今回、最初に取り組むべきなのは、一人ひとりが特徴を出していくことだという。
「ベースはしっかり森保さんが提示してくれているので、チームとして頭に入れながら、出たメンバーがそれをどう判断するかというところですね。一人ひとりの判断を尊重しながらも、一人からグループ、グループからチームという合わせ方を徐々に広げていけるかが大事になってくると思います」
「選手一人ひとりの特徴を出すのが代表では一番だと思っていますし、森保さんもそういう言い方をしてくれています。それをしっかり出しつつ、日本代表としてのコンセプトをいかに体現できるかは、かなりバランスが難しいと思います」
「でも今回は特にメンバーが変わった中でやっているので、まずは一人ひとりの特徴を出すことにフォーカスすべきだと思います。その上でチームとしての戦いがどうだったのかは、また後で反省すればいいと思っているんです。新しいメンバーが来ている中で、一人ひとりがチャレンジしていくのが一番大事かなと」
その意味では、遠藤自身も所属のシュツットガルトでも代表でも、その特徴を高めていく道の真っ只中だ。
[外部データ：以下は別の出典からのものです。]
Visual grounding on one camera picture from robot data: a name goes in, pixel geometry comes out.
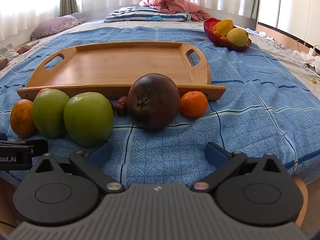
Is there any yellow starfruit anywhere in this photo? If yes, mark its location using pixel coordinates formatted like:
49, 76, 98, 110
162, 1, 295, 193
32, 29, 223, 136
212, 19, 234, 37

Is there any small tangerine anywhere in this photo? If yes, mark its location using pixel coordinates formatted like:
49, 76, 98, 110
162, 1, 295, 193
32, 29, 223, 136
180, 91, 209, 118

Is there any pink quilt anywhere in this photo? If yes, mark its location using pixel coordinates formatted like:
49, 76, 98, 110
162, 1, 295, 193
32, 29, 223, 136
139, 0, 213, 22

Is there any white clothes pile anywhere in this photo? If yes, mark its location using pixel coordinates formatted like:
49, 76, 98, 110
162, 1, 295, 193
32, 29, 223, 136
292, 50, 320, 75

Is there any blue checked blanket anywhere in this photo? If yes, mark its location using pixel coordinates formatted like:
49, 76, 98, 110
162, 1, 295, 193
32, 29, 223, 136
0, 26, 320, 183

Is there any small white cloth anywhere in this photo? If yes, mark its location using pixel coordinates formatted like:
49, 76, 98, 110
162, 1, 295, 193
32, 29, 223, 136
257, 31, 276, 41

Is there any red glass bowl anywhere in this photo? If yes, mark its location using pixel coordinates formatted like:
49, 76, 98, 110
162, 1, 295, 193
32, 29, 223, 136
203, 17, 252, 53

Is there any purple pillow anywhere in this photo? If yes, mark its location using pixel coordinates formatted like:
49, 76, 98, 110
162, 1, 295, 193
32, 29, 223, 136
30, 14, 90, 41

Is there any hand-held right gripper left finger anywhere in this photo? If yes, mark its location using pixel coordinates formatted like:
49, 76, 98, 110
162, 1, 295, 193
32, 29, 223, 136
29, 141, 125, 194

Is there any dark brown persimmon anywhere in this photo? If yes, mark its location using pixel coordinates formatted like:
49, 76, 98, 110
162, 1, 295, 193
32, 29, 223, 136
126, 73, 181, 130

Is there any wooden tray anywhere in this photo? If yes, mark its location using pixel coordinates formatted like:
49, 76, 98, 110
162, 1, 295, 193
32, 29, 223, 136
16, 41, 227, 102

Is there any white garment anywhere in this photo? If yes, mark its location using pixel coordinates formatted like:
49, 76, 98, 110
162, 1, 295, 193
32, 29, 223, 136
0, 44, 20, 61

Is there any green apple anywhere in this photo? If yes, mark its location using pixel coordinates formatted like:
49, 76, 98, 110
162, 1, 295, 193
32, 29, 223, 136
63, 92, 115, 147
32, 89, 71, 138

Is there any yellow mango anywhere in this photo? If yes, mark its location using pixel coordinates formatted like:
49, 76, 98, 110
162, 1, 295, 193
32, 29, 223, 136
226, 27, 250, 47

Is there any white cable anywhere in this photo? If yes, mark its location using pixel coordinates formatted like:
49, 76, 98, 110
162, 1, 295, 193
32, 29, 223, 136
296, 39, 316, 53

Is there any grey patterned bed sheet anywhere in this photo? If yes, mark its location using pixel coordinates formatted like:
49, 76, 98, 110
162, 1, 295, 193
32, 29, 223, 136
0, 17, 320, 98

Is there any white wardrobe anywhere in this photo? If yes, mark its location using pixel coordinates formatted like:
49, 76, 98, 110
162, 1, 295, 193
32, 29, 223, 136
257, 0, 320, 48

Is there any pink folded cloth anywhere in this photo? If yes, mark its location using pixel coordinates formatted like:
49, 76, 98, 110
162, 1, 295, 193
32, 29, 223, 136
14, 41, 40, 55

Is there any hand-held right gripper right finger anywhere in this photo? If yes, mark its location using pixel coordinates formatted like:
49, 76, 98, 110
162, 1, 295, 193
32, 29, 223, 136
191, 142, 288, 193

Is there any blue striped pillow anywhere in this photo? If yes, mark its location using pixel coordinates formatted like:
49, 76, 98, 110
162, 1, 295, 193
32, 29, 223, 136
104, 6, 192, 23

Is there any orange passion fruit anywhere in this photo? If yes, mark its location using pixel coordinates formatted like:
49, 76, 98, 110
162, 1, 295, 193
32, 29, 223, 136
10, 99, 37, 138
「いまの自分が出しているもののクオリティーをいかに上げるかだと思っています。守備での球際の部分もそうだし、もっともっと奪えるような選手になるにはどうしたらいいかとか回数を増やすことだと思います。攻撃でもビルドアップに関わる部分でどういう立ち位置を取って受けたらいいか、相手がプレッシャーに来た中でも自分のところで受けて展開できるかとか、いまのプレーの質をただ上げていくだけかなと思っています
その上で、チームでどう戦うのか。11月シリーズのメキシコ戦では、相手の戦い方の変化に幻惑されるようにして組織を崩され、0-2で敗れた。
「理想はもちろん、選手がピッチの中で気づいて判断できることです。監督が指示を出すより素早く対応できますから。そこで実際にやって違和感があれば交代するのか、プレッシャーのかけ方を考えるのか、監督のやり方を変えるのかそのままいくのか提示をもらえれば、チームとしてやることははっきりします」
「まずはできるだけ選手自身が相手の変えたことに対していかに気づけるか、それを僕だったりがディフェンスラインや前の選手とコミュニケーションを取りながらできるのが理想で、その後に監督の交代やチームとしての戦い方の指示が来るのがベストなのかなと思っています」
常に叫ばれる「個の成長」は、技術的にも体力的にも必要だが、合わせて「頭の中」の成長が必要だということを、遠藤はピッチの上で強く感じている。その精度を高めるためにはやはり、シンプルに話すこと。
「(新しい選手とは)基本的には話すしかないと思っています。チームでどう戦っているのかは気になっているし、他の選手に聞いたりしています。その上で代表としてどう戦うか。一緒にプレーする選手の特徴を見て、一番いいやり方を探っていくのがいいと思います」
短い代表期間だからこそ、遠藤はしゃべってしゃべって、日本を強くする。